• [Problem requirements] Where a line below holds the string "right", that line goes into the answer.

• [Dataset extract]
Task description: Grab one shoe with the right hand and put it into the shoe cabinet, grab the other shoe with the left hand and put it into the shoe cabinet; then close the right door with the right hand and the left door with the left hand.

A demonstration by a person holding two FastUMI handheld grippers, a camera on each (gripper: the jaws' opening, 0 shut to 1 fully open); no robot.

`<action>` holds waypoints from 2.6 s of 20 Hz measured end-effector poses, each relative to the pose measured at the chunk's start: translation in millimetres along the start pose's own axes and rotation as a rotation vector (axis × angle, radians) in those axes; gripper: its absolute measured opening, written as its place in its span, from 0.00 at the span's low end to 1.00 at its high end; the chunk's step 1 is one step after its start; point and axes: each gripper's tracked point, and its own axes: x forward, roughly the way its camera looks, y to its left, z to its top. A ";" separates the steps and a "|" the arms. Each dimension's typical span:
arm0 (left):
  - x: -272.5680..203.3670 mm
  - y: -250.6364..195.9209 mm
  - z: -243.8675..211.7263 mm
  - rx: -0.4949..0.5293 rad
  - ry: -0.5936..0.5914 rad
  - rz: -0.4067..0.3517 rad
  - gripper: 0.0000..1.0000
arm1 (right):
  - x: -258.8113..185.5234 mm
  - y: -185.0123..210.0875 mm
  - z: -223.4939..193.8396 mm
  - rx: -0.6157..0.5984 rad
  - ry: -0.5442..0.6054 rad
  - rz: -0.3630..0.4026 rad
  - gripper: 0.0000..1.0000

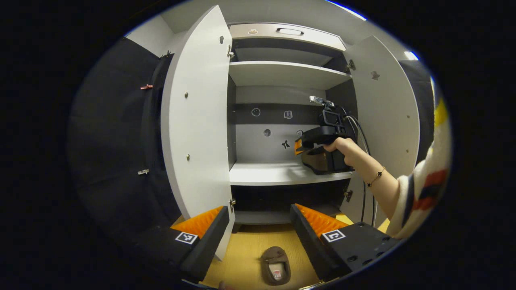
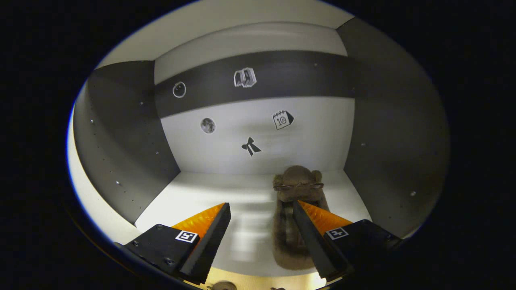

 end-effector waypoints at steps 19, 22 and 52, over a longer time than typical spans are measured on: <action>17.2 -27.0 -222.0 -0.026 0.209 -0.240 0.94 | -287.8 -3.4 -85.4 -0.275 -0.504 -0.073 0.98; 36.6 -27.5 -275.3 -0.034 0.267 -0.215 0.89 | -284.5 -13.3 -116.9 -0.298 -0.485 -0.085 0.98; 146.4 -23.0 -362.6 -0.041 0.359 -0.056 0.08 | -206.4 -58.0 -206.5 -0.262 -0.237 0.014 0.99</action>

• [Exercise solution]
Task description: Grab one shoe with the right hand and put it into the shoe cabinet, grab the other shoe with the left hand and put it into the shoe cabinet; then close the right door with the right hand and the left door with the left hand.
arm1 (right):

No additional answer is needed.